What needs to be done -> When you copy the material, keep each line exactly as it appears.

Material for this task ->
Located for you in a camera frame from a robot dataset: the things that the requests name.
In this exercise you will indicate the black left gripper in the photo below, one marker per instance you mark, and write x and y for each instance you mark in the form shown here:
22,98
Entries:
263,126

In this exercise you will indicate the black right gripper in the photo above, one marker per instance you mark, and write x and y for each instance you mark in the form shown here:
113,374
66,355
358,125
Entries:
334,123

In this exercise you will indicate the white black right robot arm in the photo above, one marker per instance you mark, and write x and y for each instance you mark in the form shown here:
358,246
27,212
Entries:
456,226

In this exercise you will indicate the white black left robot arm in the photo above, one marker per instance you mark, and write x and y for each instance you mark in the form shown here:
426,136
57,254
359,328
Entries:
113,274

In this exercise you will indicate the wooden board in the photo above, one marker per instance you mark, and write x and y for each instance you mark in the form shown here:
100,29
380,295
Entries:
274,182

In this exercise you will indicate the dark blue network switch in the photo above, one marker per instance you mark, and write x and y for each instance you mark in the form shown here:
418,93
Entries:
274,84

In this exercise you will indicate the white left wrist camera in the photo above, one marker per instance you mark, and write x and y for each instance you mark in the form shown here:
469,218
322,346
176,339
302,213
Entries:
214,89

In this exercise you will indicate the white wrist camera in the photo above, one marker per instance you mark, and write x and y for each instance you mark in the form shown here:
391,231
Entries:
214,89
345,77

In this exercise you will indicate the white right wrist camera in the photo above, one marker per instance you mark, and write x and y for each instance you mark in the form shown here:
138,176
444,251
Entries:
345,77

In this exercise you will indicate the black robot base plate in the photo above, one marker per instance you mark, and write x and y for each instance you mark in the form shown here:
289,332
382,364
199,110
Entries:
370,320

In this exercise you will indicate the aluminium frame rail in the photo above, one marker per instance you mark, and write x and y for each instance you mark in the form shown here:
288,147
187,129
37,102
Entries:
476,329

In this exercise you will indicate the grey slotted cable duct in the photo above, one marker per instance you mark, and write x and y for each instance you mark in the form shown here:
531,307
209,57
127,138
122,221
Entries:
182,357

Solution ->
Located for you in a camera frame from a robot dataset: the things that the requests name.
In this exercise you will indicate the black left gripper in the photo below, one marker per instance you mark, and write x and y for each instance you mark in the form shown here:
22,98
Entries:
263,126

In this exercise you will indicate the black right gripper in the photo above, one marker per instance you mark, and write x and y for each instance you mark in the form shown here:
113,374
66,355
358,125
Entries:
334,123

In this exercise you will indicate the white black right robot arm in the photo above, one marker per instance you mark, and write x and y for each instance you mark in the form shown here:
358,246
27,212
Entries:
456,226

In this exercise you will indicate the white black left robot arm in the photo above, one marker per instance you mark, and write x and y for each instance you mark in the form shown here:
426,136
57,254
359,328
Entries:
113,274

In this exercise you will indicate the wooden board in the photo above, one marker per instance you mark, and write x and y for each instance you mark in the form shown here:
100,29
380,295
Entries:
274,182

In this exercise you will indicate the dark blue network switch in the photo above, one marker per instance you mark, and write x and y for each instance you mark in the form shown here:
418,93
Entries:
274,84

In this exercise you will indicate the white left wrist camera in the photo above, one marker per instance you mark, and write x and y for each instance you mark in the form shown here:
469,218
322,346
176,339
302,213
Entries:
214,89

In this exercise you will indicate the white wrist camera in the photo above, one marker per instance you mark, and write x and y for each instance you mark in the form shown here:
391,231
Entries:
214,89
345,77

In this exercise you will indicate the white right wrist camera in the photo above, one marker per instance you mark, and write x and y for each instance you mark in the form shown here:
138,176
444,251
Entries:
345,77

In this exercise you will indicate the black robot base plate in the photo above, one marker per instance you mark, and write x and y for each instance you mark in the form shown here:
289,332
382,364
199,110
Entries:
370,320

In this exercise you will indicate the aluminium frame rail in the photo above, one marker per instance you mark, and write x and y for each instance you mark in the form shown here:
288,147
187,129
37,102
Entries:
476,329

In this exercise you will indicate the grey slotted cable duct in the photo above, one marker per instance you mark, and write x and y for each instance you mark in the form shown here:
531,307
209,57
127,138
122,221
Entries:
182,357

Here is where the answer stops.